= Islamic Supreme Council of America =

Islamic organization based in the United States

The Islamic Supreme Council of America (ISCA) is a Muslim religious organization in the United States, founded in 1998 by Shaykh Hisham Kabbani, who was also its first chairman. The council describes itself as "dedicated to educating Muslims and non-Muslims alike, and developing good citizenry through the teaching of moral excellence".

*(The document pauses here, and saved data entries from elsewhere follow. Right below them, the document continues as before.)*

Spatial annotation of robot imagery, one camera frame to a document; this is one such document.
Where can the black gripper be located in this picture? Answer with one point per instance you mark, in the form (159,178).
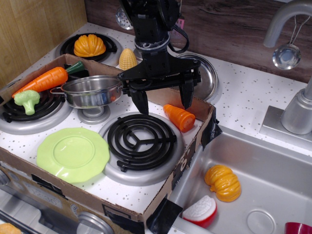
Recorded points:
(158,70)

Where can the green toy broccoli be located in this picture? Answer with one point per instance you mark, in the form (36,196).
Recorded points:
(28,99)

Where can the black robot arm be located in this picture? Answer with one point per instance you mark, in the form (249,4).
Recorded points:
(153,20)

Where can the steel pot lid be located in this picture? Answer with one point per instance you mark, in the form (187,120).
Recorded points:
(206,89)

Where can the small steel pot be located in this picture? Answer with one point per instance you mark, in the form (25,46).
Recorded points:
(90,92)

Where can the orange carrot piece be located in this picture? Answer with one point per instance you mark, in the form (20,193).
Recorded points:
(181,118)

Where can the silver stove knob back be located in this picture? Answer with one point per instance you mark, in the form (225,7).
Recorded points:
(138,55)

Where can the silver stove knob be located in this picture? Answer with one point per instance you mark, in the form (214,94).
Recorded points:
(138,55)
(94,116)

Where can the yellow toy corn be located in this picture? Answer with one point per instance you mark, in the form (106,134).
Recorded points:
(127,59)

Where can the front right black burner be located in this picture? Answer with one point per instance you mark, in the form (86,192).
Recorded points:
(141,142)

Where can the black burner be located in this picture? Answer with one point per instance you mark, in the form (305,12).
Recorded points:
(67,47)
(48,103)
(141,142)

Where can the hanging pink spatula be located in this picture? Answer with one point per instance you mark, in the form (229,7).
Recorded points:
(175,34)

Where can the silver stove knob centre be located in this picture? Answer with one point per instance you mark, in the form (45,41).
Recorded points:
(94,116)

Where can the hanging steel strainer spoon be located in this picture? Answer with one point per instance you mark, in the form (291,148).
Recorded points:
(122,19)

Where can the orange pumpkin half on burner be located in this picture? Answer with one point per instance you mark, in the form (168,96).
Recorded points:
(89,46)

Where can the orange pumpkin half in sink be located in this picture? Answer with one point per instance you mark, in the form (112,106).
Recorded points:
(223,182)

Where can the whole orange toy carrot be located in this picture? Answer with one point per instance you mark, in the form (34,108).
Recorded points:
(51,79)

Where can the back left black burner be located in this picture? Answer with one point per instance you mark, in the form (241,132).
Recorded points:
(67,47)

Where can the green plastic plate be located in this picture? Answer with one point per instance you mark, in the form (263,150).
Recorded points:
(74,155)

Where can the front left black burner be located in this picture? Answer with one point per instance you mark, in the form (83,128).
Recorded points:
(48,103)

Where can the cardboard fence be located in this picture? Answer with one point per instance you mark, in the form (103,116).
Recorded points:
(127,201)

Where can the red white toy radish slice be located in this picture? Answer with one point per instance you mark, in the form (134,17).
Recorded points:
(201,213)

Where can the hanging steel ladle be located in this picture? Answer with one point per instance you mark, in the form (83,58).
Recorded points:
(288,56)

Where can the silver faucet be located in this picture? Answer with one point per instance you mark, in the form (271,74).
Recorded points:
(294,124)

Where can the steel sink basin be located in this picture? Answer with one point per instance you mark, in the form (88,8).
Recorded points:
(276,186)

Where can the silver front panel knob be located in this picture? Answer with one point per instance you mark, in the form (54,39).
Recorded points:
(89,223)

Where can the red cup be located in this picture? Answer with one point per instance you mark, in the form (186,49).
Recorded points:
(297,228)

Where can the orange toy at corner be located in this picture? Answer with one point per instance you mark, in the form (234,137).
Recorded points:
(7,228)

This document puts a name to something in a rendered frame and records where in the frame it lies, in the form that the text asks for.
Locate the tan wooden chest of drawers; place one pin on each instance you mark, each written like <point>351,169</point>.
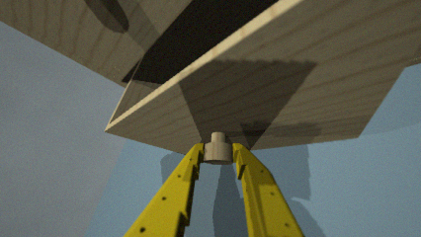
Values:
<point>123,76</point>

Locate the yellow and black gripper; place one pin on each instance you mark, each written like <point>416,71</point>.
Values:
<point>267,212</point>

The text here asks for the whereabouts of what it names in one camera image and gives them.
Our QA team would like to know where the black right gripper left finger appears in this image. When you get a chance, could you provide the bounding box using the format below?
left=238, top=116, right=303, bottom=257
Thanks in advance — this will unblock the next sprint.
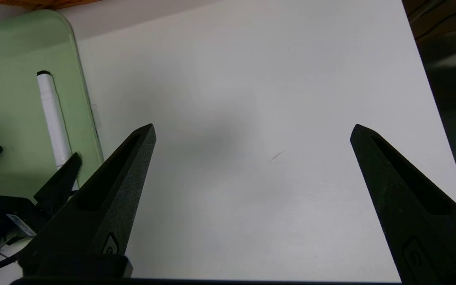
left=17, top=123, right=157, bottom=277

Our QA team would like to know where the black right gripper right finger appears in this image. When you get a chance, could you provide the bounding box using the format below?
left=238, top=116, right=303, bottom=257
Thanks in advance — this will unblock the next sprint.
left=350, top=124, right=456, bottom=282

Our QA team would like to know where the white marker pen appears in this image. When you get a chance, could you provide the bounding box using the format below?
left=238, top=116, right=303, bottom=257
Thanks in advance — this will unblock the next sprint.
left=36, top=70, right=80, bottom=190

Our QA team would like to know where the orange wicker basket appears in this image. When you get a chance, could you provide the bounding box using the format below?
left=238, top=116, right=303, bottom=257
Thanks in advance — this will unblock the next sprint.
left=0, top=0, right=102, bottom=11

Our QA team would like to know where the light green plastic tray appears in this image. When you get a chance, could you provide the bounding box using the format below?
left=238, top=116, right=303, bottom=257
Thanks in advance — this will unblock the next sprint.
left=0, top=9, right=105, bottom=200

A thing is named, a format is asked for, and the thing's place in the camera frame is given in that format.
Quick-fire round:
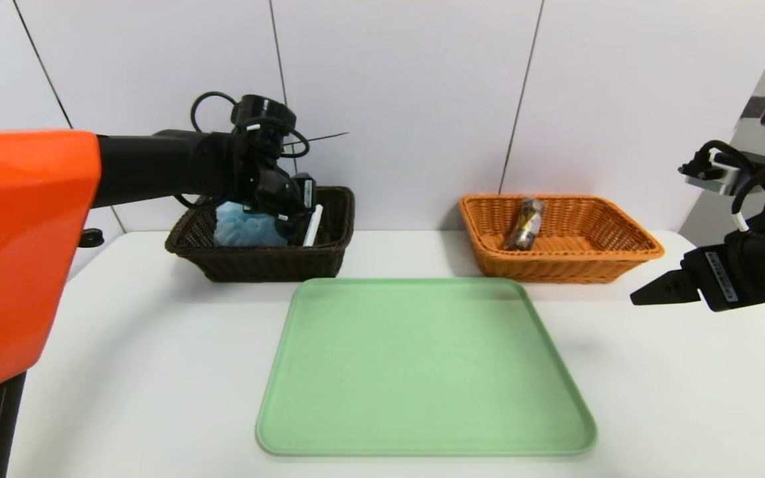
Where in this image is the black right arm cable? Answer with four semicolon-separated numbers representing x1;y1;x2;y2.
688;129;765;233

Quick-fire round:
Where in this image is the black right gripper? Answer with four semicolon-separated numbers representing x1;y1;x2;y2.
630;230;765;312

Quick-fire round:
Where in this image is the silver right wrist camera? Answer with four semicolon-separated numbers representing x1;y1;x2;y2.
679;151;755;197

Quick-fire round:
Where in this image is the thin black zip tie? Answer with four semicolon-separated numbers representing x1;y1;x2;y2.
290;131;350;144

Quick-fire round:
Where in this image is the light blue mesh bath sponge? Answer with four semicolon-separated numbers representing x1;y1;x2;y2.
214;201;290;248

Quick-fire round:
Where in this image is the white marker pen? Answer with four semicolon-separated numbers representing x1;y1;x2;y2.
302;204;324;248

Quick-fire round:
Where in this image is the orange wicker basket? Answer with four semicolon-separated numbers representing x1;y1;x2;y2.
459;194;663;284

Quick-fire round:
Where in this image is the chocolate candy packet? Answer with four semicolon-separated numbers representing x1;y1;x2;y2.
503;197;547;252

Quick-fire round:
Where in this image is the light green plastic tray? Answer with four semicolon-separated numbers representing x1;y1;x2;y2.
256;278;597;457

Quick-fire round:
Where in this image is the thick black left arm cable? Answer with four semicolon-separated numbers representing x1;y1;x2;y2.
173;92;310;210

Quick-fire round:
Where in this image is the dark brown wicker basket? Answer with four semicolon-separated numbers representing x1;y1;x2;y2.
165;187;356;283

ISCA is based in Fenton, Michigan.
==Aims==

The ISCA sees its mission in part to "work closely and proactively with non-Muslim individuals and organizations to present Islam as a religion of moderation, tolerance, peace and justice". It stresses "the common heritage of Islam, Christianity and Judaism in an effort to foster mutual respect between all cultures and religions". It also seeks to "integrate traditional scholarship in resolving contemporary issues affecting the maintenance of Islamic beliefs in a modern, secular society". The Council states that it promotes traditional Islamic legal rulings, and that it explicitly rejects puritanical forms of Islam, such as the Wahhabi Islam practiced by Saudi Arabia, the Taliban, and many terrorist organizations who espouse Islamist ideologies.

Shaykh Hisham Kabbani, founding member and current chairman of ISCA, is critical of the Council on American-Islamic Relations (CAIR) and the American Muslim Council, saying, "There are many Muslim organizations that claim to speak on behalf of the Muslim community but that in reality are not moderate, but extremist."

As of 23 September 2009, the ISCA website features photos of its officials meeting with George W. Bush, the US Joint Chiefs of Staff, and UK Crown Prince Charles. The ISCA has been praised by Daniel Pipes, who describes it as "relatively small".